Cheyletiella Mites: Symptoms and Treatment
Cheyletiellosis, or walking dandruff, is an infection with a mite (Cheyletiella yasguri in dogs) that lives its entire life cycle on the dog. These mites appear like dandruff flakes but can be seen to move on the fur. They are very itchy, and their bites can cause a rash characterized by small red splotches on the skin. Bathing will reduce the number of mites but does not eliminate infection. Diagnosis is accomplished by using a piece of tape to collect flakes and examining under a microscope to identify them. There is no labeled treatment for these mites, but repeated application of selamectin every two weeks for three treatments will eliminate all life stages of the mites. Pyrethrin shampoos or lime sulfur dips every week for three treatments are also effective.
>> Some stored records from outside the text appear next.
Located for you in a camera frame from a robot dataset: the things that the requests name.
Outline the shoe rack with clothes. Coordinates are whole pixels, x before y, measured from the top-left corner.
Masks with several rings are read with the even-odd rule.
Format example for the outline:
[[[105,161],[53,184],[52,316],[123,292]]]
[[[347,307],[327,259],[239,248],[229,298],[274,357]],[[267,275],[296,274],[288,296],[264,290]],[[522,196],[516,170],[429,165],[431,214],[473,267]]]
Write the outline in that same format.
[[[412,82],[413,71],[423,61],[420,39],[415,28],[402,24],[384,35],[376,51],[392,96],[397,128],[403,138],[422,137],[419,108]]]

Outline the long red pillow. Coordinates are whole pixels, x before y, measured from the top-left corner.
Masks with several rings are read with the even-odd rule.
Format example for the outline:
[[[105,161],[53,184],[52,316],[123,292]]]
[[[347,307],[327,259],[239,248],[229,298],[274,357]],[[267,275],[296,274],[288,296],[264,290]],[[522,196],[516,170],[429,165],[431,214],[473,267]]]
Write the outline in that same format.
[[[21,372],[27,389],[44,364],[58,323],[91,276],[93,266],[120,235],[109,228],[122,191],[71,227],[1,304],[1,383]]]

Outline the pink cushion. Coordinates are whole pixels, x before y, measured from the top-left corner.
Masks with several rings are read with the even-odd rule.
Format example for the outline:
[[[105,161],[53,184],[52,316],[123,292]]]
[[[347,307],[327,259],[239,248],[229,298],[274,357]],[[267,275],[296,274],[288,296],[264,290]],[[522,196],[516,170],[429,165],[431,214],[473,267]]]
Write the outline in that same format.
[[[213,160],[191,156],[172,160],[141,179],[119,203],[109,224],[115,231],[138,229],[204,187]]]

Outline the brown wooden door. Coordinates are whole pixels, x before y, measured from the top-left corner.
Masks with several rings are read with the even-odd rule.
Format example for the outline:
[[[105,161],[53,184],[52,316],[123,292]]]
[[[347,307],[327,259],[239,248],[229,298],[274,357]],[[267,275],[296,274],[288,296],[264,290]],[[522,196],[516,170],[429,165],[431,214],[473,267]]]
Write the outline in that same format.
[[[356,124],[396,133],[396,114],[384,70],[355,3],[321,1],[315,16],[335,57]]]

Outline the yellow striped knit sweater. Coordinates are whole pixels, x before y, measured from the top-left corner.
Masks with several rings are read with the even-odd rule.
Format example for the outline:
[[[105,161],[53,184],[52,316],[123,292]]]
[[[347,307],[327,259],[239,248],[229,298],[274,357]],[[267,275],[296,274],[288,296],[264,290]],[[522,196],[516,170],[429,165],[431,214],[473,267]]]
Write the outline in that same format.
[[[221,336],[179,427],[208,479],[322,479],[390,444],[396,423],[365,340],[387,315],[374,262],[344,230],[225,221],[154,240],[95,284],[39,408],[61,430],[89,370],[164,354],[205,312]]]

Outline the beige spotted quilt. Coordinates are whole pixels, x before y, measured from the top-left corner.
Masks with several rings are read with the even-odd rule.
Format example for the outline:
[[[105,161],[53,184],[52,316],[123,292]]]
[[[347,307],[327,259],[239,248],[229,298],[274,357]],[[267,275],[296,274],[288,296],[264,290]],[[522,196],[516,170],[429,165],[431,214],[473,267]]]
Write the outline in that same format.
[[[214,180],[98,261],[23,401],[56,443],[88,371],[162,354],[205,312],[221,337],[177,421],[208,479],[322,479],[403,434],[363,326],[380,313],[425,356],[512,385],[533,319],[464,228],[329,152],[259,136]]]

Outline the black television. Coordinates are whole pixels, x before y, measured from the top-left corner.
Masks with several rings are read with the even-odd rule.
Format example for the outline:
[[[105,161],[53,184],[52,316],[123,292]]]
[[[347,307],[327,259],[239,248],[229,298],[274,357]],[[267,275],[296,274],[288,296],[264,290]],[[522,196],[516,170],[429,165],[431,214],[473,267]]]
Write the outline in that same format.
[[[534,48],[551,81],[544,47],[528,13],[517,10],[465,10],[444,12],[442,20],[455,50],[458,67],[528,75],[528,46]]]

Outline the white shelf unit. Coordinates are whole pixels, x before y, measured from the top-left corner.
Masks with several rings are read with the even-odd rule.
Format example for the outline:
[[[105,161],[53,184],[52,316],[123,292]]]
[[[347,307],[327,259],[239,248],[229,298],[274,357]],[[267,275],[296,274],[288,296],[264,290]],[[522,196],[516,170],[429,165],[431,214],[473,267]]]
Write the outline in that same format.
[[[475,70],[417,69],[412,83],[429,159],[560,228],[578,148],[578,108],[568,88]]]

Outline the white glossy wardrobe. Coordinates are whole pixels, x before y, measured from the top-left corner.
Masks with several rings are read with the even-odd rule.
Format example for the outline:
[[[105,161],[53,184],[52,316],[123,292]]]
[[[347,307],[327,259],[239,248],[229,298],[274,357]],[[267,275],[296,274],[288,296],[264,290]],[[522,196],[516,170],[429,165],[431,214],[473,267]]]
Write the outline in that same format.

As you can see, mites cause significant symptoms and can lead to more severe infection due to the damage of the skin or ears. Diagnosis can be tricky since the mites are not always captured on a skin scrape, and in the case of cheyletiellosis, a tape preparation is required for diagnosis. In other words, your veterinarian has to be looking for these pests. Fortunately, the isoxazoline class of oral flea and tick products will eliminate sarcoptic and demodectic mange. Consult your veterinarian if your dog is itching or has evidence of skin infection.